To: Iljitsch van Beijnum <iljitsch@muada.com>
Subject: Re: failure detection
From: Paul Jakma <paul@clubi.ie>
Date: Fri, 19 Aug 2005 19:57:38 +0100 (IST)
Cc: shim6 <shim6@psg.com>
In-reply-to: <9F62897E-8A0C-4588-9C54-842E6C988A0F@muada.com>
Mail-copies-to: paul@hibernia.jakma.org
References: <8622E6A4-B0D7-4C9B-B184-8EB2A7C2738E@muada.com> <Pine.LNX.4.63.0508141523170.7023@sheen.jakma.org> <efebcb5728efd81901d5357b3993b6db@it.uc3m.es> <Pine.LNX.4.63.0508171556080.5353@sheen.jakma.org> <efa6464a563345cc24542d6ab48f3538@it.uc3m.es> <Pine.LNX.4.63.0508171932550.5353@sheen.jakma.org> <0f13bcc353755a4b9b965267a6a7ffb1@it.uc3m.es> <Pine.LNX.4.63.0508181034240.5291@sheen.jakma.org> <d1bbabb2d2a04821223d24f940796d23@it.uc3m.es> <Pine.LNX.4.63.0508181513480.5291@sheen.jakma.org> <4eb5dc3a95d2217a22ab1d81e23fd10d@it.uc3m.es> <Pine.LNX.4.63.0508191456120.5291@sheen.jakma.org> <9F62897E-8A0C-4588-9C54-842E6C988A0F@muada.com>

On Fri, 19 Aug 2005, Iljitsch van Beijnum wrote:

The 2*n^2 probing isn't necessary to detect failures (local or otherwise), but to detect what's still working.


I don't agree.

And even if side A can easily detect a failure at site A (which isn't a given, if my DSL line goes down my router knows it but my hosts don't),

We already have protocols for this, there is at least one possibility, IPv6 RAs, so:

- Use IPv6 RAs to advertise both prefixes, with a preferred lifetime
  set according to how quickly you want to switch, eg set it equal
  to twice the RA interval, or even equal to it.

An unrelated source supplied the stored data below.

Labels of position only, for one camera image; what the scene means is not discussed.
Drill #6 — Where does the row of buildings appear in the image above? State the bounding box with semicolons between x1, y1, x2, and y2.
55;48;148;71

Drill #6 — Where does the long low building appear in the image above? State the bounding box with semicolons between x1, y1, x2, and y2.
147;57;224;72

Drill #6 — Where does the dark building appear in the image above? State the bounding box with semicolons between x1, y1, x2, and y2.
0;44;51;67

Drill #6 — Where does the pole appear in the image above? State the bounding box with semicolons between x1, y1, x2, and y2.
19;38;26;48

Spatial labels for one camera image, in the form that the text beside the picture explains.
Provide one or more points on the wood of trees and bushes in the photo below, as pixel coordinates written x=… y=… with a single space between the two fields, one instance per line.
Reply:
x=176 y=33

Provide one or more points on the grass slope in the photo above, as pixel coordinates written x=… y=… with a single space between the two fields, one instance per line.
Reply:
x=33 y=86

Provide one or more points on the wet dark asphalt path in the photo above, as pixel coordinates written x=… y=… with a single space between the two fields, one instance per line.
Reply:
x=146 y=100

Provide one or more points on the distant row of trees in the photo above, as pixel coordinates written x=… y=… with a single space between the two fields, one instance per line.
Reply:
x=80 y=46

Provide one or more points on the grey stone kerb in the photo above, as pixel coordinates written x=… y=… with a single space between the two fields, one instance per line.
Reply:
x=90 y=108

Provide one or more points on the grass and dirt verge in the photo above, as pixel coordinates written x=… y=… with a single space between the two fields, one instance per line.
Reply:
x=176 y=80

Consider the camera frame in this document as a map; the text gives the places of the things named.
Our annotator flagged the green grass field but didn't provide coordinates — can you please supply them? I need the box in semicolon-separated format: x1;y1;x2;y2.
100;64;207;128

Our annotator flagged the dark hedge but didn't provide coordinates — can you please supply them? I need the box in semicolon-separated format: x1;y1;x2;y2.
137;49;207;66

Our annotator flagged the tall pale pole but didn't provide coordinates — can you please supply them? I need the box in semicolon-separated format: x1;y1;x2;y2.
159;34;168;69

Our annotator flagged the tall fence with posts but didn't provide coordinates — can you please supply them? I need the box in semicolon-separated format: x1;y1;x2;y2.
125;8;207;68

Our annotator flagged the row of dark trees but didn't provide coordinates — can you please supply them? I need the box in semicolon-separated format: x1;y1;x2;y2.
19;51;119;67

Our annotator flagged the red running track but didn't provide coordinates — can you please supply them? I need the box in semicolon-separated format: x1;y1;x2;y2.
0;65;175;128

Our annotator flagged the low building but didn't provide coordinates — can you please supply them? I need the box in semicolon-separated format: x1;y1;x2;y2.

  When the DSL router detects a link has gone down, it simply stops
  advertising the relevant prefix.

- We may need to invent protocols to carry valid-source prefix
  information across multiple routers in a site. (to update
  prefix-advertisement information). I think that's a general IPv6 RA
  problem though.

- Other stateful configuration protocols may be used, eg DHCPv6
  the server would need to become multi-address aware, an
  implementation detail.

NB: The latter two points would not be required if we allow shim6 to work in a 'split' mode. For then the "shimmed" network would only use ULIDs which would always remain valid (no need to change).

Anyway: Then with *one* message (or lack of, to be more specific), from your DSL router all X hosts on your network deprecate use of the ISP-B addressm and can start using others. Far more efficient than *all* your X hosts doing n^2 probes.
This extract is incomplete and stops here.